PROBLEM DETAILS: With the records below as your source, retype each line exactly from the top down to the line that contains "Please segment the clear", and include that line.
DATA SHOWN section start
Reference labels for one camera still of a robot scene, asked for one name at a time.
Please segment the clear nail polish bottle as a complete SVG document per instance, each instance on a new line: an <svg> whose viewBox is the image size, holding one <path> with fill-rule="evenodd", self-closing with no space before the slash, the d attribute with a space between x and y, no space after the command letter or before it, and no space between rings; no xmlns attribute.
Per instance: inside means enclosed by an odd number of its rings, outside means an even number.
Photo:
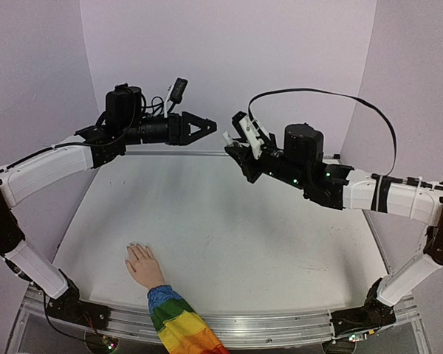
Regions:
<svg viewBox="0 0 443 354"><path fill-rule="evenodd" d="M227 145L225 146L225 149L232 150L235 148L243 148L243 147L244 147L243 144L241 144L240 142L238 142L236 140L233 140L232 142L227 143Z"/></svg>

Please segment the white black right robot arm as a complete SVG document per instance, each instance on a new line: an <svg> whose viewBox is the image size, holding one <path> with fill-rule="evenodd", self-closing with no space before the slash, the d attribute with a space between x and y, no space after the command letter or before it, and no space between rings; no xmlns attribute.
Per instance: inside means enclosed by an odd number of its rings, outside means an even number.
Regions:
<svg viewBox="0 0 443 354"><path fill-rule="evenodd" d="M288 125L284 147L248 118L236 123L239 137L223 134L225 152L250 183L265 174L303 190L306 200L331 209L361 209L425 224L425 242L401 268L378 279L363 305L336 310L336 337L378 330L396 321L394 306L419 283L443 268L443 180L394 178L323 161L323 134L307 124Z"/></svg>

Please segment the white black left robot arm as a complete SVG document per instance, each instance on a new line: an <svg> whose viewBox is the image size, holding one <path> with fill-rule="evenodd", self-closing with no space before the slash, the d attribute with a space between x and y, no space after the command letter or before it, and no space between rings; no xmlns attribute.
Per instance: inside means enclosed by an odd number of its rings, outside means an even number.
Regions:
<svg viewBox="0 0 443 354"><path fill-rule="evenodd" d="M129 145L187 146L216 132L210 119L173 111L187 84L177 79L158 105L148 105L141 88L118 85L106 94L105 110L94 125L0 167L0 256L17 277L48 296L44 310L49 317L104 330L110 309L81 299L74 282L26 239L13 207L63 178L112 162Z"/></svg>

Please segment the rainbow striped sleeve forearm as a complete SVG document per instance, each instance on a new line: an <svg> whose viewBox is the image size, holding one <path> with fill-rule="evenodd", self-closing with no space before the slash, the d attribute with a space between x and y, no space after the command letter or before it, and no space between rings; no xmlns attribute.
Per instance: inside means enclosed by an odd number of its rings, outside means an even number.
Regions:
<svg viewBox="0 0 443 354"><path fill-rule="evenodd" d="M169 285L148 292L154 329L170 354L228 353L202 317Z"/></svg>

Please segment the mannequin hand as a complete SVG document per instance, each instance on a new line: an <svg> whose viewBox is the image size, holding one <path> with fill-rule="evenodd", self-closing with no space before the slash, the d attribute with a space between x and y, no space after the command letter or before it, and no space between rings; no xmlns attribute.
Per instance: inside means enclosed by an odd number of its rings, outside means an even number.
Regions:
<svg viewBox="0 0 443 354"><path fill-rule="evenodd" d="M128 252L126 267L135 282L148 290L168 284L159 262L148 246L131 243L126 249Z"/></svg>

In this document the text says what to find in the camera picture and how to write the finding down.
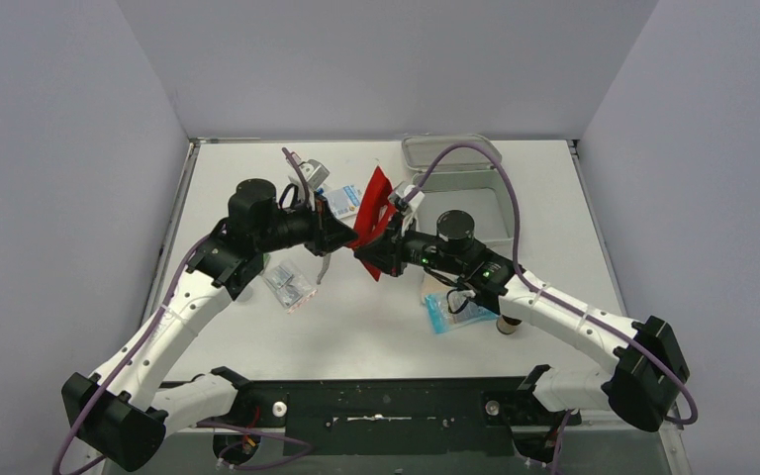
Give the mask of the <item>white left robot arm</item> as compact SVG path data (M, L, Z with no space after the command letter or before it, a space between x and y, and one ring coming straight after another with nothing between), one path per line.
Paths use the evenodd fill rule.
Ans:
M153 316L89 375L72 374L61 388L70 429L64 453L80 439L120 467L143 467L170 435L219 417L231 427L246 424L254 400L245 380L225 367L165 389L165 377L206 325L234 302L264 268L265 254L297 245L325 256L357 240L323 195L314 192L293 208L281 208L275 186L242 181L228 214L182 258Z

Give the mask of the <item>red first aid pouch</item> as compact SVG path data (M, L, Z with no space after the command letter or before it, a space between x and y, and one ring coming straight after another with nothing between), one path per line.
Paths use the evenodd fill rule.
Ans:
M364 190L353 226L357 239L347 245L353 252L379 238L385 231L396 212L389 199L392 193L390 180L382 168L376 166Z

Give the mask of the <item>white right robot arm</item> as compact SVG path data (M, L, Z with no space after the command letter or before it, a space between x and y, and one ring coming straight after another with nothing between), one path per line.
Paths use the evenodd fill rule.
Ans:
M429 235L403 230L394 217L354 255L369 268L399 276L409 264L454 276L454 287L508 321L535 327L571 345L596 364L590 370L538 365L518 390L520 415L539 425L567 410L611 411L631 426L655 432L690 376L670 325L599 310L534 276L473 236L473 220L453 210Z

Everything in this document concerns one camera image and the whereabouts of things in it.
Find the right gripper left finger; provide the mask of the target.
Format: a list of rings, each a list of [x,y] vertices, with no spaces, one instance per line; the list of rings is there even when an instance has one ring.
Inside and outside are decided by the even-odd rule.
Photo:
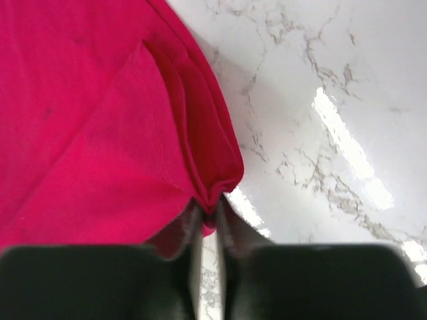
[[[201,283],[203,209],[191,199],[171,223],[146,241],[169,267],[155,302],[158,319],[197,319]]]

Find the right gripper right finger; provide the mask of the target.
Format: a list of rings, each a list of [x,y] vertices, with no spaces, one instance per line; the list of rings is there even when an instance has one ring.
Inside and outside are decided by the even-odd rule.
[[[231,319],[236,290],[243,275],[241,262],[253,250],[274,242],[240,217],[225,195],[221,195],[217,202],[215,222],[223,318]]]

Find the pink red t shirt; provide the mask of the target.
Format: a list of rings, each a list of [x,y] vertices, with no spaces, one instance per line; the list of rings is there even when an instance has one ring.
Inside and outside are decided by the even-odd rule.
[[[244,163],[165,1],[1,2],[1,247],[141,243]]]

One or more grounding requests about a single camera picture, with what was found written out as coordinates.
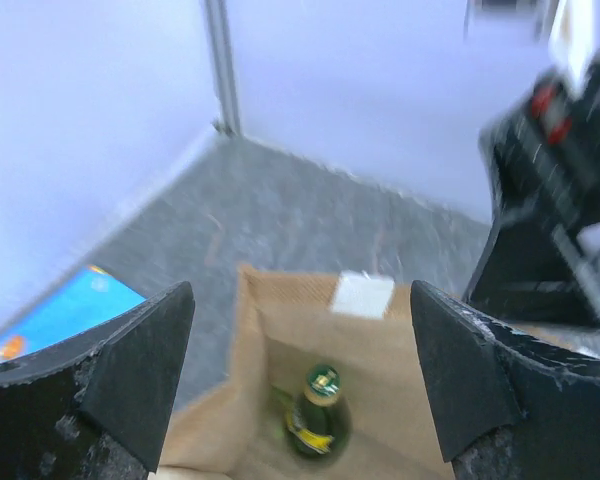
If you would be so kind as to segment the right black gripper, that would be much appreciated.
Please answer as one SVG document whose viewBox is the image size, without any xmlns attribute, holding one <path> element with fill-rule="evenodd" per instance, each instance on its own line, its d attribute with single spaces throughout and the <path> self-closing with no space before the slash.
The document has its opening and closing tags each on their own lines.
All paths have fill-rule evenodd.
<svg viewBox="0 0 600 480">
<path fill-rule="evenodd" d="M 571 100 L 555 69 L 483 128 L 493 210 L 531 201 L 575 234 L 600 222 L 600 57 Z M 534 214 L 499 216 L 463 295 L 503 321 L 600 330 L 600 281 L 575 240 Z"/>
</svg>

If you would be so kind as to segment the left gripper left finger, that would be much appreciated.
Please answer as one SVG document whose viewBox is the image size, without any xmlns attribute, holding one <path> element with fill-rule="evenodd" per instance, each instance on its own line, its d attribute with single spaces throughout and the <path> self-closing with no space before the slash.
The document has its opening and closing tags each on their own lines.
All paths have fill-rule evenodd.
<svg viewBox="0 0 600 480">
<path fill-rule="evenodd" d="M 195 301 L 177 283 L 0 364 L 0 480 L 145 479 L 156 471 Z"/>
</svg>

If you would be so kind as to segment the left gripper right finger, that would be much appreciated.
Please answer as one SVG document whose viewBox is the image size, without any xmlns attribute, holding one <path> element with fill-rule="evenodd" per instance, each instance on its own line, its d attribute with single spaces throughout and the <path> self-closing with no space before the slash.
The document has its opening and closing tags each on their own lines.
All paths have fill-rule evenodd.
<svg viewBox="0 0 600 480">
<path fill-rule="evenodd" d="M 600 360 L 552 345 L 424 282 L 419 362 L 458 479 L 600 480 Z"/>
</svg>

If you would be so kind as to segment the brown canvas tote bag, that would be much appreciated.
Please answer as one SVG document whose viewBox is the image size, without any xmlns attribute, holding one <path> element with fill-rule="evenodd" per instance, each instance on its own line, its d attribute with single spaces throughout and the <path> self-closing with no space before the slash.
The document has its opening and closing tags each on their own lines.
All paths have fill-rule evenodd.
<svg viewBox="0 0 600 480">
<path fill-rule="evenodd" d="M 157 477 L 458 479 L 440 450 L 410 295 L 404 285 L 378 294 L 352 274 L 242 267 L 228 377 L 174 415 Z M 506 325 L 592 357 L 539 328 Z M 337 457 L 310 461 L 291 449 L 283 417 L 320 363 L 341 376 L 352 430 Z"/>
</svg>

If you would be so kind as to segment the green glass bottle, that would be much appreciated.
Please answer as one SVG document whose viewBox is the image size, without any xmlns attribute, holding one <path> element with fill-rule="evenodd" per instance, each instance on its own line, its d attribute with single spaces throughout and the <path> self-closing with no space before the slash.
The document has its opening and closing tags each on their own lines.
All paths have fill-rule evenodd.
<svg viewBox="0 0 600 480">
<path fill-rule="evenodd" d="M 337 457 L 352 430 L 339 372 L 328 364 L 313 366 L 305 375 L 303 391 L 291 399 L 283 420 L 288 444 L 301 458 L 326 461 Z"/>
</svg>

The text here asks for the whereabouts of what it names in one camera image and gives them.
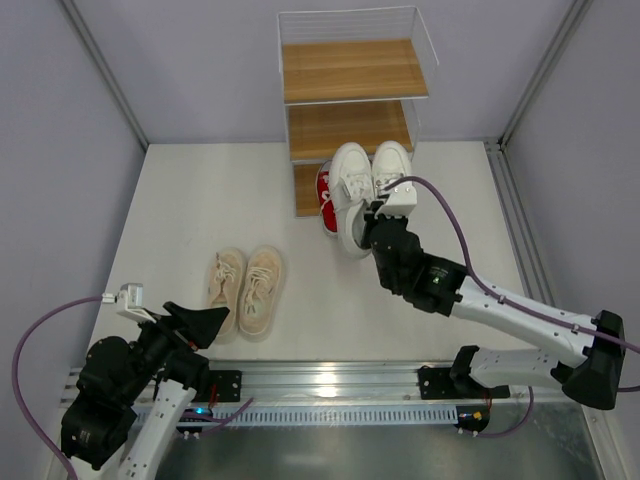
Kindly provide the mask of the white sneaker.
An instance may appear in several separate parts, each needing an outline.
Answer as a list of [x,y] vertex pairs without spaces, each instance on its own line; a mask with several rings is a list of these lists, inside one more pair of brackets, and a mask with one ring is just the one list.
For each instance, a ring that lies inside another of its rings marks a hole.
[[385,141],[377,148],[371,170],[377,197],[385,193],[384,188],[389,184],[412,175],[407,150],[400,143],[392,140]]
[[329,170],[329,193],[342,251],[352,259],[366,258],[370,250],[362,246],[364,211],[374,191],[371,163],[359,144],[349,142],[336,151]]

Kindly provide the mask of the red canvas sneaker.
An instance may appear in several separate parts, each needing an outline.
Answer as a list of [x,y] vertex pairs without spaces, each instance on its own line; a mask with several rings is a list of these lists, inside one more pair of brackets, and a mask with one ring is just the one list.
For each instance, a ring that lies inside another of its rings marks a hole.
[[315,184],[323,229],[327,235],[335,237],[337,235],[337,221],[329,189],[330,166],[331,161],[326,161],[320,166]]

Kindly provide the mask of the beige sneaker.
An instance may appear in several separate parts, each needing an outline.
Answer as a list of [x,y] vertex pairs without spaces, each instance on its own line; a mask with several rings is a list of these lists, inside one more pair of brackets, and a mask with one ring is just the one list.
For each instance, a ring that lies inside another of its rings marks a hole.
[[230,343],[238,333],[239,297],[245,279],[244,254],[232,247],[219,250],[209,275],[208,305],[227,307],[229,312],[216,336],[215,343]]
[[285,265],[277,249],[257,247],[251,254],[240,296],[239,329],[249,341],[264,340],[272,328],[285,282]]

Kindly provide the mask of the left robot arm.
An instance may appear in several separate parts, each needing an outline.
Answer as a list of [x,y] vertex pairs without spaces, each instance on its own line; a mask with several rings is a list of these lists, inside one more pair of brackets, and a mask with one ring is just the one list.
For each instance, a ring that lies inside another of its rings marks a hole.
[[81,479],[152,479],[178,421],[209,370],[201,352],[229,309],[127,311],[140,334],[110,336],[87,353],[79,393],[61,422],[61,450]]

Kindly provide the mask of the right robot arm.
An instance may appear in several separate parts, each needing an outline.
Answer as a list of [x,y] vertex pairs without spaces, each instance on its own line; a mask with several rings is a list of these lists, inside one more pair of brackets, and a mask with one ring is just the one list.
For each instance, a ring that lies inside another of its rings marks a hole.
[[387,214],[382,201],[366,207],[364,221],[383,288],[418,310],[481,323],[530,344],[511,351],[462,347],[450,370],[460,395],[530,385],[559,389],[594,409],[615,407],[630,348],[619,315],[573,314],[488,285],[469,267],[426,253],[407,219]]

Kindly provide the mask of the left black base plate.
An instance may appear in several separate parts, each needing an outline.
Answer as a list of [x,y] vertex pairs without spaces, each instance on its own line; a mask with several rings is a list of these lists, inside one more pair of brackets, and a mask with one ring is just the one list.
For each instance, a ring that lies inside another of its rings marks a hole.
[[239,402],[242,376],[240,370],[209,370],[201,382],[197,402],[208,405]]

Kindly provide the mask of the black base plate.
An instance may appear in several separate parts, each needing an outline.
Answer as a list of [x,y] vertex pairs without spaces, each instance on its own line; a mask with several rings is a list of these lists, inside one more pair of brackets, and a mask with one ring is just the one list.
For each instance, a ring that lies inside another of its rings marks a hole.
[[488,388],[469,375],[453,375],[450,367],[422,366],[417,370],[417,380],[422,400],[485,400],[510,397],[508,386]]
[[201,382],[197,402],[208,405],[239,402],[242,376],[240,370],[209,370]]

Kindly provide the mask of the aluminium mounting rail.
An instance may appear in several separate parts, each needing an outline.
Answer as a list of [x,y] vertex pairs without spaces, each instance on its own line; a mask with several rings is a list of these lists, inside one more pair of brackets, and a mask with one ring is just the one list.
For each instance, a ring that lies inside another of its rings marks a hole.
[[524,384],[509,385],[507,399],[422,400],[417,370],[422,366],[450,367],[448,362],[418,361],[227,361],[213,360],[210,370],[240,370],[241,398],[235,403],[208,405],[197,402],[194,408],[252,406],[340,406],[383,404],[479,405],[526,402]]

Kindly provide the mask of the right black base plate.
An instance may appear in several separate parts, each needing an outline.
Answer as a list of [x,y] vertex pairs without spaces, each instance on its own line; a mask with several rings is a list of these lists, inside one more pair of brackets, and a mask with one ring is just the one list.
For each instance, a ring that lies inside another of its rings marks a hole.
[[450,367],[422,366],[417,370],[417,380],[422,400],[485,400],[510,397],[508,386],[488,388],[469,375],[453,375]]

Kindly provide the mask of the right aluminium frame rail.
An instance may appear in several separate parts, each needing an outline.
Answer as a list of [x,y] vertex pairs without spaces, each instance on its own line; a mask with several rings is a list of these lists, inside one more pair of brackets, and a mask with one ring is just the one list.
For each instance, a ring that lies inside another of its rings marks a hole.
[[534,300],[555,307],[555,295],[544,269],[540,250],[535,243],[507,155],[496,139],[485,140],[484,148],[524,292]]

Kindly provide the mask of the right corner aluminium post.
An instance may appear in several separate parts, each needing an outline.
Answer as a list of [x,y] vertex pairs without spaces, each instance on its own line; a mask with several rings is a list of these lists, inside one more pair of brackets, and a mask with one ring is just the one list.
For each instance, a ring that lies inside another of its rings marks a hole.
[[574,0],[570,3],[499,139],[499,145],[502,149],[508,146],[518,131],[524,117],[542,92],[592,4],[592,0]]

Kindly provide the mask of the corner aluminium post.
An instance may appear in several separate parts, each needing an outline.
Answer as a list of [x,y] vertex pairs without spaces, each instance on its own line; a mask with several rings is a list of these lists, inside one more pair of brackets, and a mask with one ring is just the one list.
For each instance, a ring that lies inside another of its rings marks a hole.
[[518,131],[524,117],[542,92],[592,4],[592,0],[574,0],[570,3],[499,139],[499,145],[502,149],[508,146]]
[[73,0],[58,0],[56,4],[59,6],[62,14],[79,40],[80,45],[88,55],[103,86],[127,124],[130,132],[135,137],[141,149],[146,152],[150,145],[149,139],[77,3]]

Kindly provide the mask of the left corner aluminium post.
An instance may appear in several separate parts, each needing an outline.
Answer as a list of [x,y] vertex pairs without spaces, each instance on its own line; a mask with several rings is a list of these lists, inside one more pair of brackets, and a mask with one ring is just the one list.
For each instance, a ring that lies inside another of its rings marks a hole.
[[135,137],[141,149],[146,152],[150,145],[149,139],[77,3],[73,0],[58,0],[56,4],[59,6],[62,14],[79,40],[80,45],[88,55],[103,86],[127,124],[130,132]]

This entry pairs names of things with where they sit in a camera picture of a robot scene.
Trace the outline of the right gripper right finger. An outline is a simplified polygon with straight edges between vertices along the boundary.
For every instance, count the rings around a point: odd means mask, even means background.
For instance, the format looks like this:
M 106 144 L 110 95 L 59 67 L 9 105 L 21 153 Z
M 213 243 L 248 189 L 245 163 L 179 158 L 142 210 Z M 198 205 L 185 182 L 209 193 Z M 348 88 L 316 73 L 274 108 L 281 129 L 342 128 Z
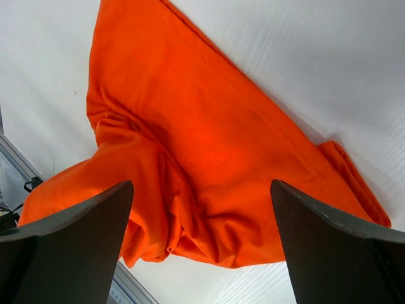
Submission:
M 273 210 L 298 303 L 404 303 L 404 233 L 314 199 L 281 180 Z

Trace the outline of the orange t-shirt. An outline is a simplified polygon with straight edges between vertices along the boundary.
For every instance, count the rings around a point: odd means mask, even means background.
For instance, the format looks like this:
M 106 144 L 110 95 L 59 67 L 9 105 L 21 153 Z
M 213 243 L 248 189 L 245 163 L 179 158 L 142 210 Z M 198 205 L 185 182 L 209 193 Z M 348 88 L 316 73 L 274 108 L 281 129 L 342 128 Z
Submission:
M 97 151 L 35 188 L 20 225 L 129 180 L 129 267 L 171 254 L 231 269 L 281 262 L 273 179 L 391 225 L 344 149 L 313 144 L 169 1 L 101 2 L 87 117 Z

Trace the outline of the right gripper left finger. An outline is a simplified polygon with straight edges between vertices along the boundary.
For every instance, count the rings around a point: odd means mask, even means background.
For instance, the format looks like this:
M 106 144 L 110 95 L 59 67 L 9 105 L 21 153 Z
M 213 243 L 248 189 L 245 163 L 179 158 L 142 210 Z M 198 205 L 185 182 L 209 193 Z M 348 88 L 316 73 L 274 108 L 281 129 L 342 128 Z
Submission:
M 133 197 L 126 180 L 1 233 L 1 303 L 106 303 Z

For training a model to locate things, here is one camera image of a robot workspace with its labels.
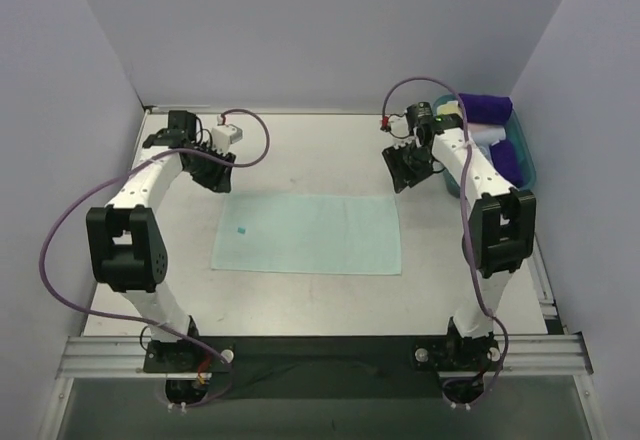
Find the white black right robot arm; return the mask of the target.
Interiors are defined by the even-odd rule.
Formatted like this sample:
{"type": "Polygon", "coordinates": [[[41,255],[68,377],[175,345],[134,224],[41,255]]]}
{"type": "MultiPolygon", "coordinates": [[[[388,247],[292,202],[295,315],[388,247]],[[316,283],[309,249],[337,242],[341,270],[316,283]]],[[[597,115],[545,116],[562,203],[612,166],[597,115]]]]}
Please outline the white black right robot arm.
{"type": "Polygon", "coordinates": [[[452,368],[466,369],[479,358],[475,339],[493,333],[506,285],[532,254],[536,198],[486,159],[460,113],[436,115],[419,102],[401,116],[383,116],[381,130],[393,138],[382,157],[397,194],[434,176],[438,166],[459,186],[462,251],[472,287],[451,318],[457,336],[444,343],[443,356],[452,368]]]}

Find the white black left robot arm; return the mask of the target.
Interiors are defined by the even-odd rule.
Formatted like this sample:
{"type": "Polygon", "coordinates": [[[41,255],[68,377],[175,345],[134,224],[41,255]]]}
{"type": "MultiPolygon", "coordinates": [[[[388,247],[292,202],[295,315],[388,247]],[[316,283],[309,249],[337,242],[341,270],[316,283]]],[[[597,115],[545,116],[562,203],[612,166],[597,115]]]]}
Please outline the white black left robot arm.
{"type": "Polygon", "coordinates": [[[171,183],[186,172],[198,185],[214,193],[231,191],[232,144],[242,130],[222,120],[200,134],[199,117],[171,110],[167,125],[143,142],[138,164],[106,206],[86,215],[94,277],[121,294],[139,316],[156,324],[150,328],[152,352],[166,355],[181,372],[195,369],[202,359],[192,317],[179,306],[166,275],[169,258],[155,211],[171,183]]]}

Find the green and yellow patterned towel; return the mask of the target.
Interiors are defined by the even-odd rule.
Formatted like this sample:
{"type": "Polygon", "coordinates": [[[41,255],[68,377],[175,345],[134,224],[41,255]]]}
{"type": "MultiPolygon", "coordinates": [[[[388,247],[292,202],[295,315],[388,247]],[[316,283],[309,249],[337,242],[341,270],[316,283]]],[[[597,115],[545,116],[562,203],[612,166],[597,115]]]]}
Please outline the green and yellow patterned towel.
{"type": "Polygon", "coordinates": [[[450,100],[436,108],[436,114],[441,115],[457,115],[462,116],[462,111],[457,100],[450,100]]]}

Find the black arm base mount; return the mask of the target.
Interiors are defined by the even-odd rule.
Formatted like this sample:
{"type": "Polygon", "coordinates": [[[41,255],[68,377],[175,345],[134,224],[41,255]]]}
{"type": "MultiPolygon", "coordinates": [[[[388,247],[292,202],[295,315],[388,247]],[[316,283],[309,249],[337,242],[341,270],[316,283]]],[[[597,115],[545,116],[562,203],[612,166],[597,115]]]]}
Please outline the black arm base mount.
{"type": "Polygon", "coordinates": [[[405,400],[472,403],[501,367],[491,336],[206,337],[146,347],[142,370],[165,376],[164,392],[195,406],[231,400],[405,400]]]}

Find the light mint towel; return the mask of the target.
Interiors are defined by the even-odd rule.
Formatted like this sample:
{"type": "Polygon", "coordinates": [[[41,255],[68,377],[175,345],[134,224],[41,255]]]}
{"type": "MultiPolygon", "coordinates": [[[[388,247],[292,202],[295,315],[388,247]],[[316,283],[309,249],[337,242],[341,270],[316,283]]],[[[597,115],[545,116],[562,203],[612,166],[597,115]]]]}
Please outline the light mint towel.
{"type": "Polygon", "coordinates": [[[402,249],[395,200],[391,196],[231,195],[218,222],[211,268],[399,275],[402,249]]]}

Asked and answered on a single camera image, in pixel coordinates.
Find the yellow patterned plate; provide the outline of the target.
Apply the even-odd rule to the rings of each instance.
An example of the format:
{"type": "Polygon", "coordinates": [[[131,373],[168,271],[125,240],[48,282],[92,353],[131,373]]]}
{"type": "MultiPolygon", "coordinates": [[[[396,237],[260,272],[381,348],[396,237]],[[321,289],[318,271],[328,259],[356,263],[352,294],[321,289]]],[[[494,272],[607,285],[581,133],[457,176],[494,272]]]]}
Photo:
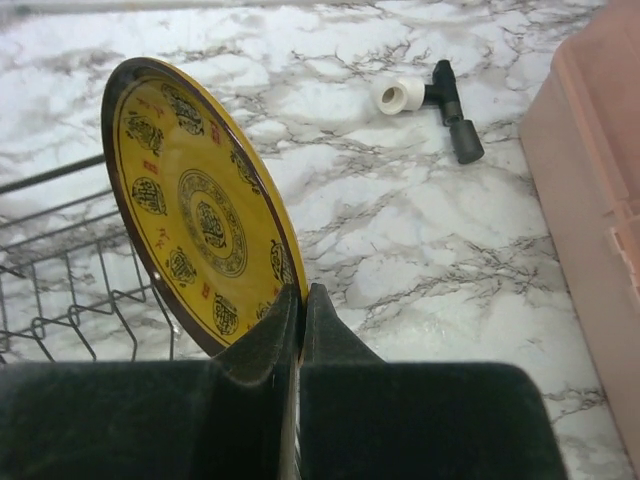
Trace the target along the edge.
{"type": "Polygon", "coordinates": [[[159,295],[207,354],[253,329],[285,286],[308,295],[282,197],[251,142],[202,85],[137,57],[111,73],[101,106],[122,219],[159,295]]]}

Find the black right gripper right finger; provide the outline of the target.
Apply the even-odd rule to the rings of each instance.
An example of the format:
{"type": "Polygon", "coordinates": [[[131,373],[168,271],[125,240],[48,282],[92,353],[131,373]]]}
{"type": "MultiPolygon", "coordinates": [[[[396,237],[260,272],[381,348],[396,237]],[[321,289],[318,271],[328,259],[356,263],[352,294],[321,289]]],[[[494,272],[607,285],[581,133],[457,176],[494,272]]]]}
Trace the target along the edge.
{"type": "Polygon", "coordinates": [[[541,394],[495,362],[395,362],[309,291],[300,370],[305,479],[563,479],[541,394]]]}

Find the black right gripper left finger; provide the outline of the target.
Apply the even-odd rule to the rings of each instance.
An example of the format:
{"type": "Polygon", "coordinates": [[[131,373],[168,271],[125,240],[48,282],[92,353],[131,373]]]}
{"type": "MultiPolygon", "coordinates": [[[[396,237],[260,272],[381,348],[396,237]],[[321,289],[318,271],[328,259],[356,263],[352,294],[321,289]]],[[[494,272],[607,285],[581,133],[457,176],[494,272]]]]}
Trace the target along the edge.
DATA SHOWN section end
SOLUTION:
Reference labels for one camera still of a robot scene, asked for one name at a time.
Please segment the clear nail polish bottle as a complete SVG document per instance, each instance on a new line: an <svg> whose viewBox is the image size, holding one <path> with fill-rule="evenodd", self-closing with no space before the slash, the d attribute with a space between x and y, no space after the command letter or before it, and no space between rings; no xmlns attribute.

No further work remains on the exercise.